Task description: For each line of the data below that contains "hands", return that line.

Data:
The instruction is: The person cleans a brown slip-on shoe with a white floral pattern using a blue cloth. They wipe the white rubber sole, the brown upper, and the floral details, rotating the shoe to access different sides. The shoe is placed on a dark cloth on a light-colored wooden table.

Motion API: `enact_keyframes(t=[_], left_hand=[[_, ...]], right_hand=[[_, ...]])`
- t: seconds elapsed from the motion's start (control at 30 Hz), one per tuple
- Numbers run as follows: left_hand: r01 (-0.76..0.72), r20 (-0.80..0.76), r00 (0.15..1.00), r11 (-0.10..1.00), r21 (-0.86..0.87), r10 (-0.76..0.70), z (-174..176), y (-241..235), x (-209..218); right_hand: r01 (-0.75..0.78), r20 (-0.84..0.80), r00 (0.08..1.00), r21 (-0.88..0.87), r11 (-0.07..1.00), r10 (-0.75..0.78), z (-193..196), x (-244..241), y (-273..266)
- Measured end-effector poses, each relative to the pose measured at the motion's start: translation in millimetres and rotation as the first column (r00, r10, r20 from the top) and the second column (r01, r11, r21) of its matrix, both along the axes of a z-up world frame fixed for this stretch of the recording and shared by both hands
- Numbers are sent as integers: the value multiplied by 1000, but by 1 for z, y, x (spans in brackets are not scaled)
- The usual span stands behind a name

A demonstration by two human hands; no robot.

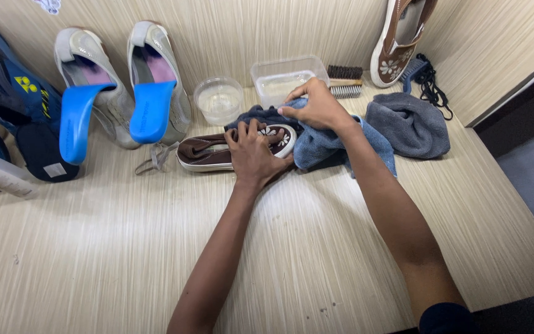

Problem solution:
- Measured end-effector poses, each relative to the pose measured at the motion's start: translation in millimetres and rotation as the first column (r00, r10, r20 from the top) and the second column (r01, r11, r21) of its matrix, both along the axes of a z-up world frame fixed for this stretch of the recording and shared by both hands
A demonstration by two human hands; no robot.

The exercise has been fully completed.